O grupo disse que seu tratamento “segue um padrão alarmante de detenções e ataques a pessoal médico pelas autoridades israelenses em toda a Palestina”.
Médicos pelos Direitos Humanos em Israel relata que mais de 50 funcionários médicos, incluindo 15 médicos, estão atualmente detidos em condições desumanas em Israel. Entrou com uma petição ao Supremo Tribunal de Israel para a sua libertação.
Com base em dados observados pela equipe médica de Em Abril, 446 funcionários médicos palestinianos foram detidos ilegalmente pelo exército israelita desde o início da guerra genocida de Israel em Gaza, em 7 de Outubro de 2023. Seis pessoas teriam sido mortas sob custódia e os seus corpos permanecem sob custódia israelita.
MSF também pede a “libertação imediata e incondicional” do cirurgião ortopédico Mohammed Obeid, que foi detido enquanto trabalhava no Hospital Kamal Adwan e está preso há mais de 600 dias.
Médicos Sem Fronteiras observou que “por muito tempo, muitos líderes mundiais não conseguiram condenar as ações de Israel na Palestina. O silêncio tornou-se cúmplice”.

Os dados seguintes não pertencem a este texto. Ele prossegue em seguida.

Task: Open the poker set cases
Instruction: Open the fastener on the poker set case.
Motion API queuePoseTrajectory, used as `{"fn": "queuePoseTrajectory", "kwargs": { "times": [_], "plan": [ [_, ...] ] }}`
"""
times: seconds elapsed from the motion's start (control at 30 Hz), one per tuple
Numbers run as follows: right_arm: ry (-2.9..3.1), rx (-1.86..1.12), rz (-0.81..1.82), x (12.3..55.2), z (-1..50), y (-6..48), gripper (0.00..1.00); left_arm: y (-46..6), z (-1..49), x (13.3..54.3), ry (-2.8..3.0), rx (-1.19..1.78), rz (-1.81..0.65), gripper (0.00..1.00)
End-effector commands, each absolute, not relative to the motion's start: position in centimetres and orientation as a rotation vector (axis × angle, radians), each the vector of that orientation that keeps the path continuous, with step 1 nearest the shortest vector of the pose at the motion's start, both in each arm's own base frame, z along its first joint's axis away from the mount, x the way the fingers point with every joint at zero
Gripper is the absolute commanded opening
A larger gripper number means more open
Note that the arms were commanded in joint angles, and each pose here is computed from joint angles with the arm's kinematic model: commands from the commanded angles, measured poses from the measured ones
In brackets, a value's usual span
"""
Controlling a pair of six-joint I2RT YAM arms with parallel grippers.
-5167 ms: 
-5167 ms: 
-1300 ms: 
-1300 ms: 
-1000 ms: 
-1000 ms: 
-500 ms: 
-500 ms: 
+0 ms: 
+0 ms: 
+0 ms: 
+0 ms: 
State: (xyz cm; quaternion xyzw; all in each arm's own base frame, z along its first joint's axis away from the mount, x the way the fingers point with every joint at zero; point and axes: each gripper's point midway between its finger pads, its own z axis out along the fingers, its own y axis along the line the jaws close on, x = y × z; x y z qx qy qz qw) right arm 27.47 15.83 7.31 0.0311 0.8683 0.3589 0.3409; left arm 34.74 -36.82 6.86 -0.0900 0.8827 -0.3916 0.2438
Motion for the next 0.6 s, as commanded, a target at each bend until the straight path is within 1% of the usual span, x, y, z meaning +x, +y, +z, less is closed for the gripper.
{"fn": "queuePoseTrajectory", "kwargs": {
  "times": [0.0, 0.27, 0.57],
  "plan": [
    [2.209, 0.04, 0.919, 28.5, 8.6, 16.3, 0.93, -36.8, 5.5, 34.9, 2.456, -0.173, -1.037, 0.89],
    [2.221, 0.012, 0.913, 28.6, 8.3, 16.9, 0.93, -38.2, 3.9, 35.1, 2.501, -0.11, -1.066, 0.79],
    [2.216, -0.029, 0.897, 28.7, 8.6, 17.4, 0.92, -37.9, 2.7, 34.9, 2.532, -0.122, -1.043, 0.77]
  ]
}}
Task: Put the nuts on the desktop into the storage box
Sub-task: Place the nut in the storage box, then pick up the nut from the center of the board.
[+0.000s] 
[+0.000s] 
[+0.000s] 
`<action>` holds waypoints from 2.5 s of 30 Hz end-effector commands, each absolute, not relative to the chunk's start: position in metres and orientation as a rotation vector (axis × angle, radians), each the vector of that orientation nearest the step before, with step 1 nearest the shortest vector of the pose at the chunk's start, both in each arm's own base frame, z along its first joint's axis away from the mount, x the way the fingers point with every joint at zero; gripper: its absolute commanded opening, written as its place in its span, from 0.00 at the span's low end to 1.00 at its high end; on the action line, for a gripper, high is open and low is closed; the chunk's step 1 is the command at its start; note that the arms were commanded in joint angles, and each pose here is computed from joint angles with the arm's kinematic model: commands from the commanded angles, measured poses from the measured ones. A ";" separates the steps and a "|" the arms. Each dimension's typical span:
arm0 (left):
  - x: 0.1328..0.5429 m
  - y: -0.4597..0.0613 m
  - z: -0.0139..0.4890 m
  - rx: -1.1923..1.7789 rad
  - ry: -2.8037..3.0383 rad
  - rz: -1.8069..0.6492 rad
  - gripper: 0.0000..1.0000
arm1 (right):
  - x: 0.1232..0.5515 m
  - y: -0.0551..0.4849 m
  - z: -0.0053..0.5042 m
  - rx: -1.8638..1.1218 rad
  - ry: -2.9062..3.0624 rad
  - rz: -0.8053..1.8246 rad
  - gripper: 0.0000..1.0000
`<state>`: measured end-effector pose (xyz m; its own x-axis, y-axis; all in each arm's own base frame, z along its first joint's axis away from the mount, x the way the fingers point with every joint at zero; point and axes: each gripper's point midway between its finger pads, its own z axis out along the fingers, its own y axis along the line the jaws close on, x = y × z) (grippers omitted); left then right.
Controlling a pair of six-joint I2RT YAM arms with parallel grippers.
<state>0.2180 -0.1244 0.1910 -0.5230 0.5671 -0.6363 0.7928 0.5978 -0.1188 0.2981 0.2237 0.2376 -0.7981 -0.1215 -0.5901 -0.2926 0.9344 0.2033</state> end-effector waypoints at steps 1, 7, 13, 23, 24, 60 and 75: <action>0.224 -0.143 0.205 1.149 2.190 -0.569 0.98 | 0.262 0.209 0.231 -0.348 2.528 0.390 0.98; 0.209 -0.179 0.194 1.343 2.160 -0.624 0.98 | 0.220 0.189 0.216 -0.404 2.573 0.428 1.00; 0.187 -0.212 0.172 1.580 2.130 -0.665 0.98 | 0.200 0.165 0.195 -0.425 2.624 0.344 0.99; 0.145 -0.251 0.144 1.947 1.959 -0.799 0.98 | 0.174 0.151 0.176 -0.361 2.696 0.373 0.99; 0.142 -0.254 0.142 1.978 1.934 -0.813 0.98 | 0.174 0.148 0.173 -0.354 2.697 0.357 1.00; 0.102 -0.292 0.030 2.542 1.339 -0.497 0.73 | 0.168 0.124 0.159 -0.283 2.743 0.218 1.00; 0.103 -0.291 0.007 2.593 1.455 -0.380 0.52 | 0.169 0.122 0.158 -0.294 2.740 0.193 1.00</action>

Acrescentou que todo o pessoal médico detido arbitrariamente deve receber cuidados médicos adequados e condições dignas antes de ser libertado.
No início deste mês, a Comissão Internacional Independente de Inquérito das Nações Unidas sobre o Território Palestiniano Ocupado e o Grupo de Trabalho das Nações Unidas sobre Detenção Arbitrária apelaram a Israel para libertar Abu Safiya e todo o pessoal médico detido arbitrariamente.
Seu advogado, Nasser Odeh, alertou que a saúde do médico estava em risco e que ele apresentava sinais de tortura regular. Israel deteve o pediatra sem julgamento e classificou-o como “combatente ilegal”.
Antes do seu rapto pelas forças israelitas, Abu Safiya tinha sido uma figura proeminente que destacava o impacto da guerra de Israel no sistema de saúde de Gaza.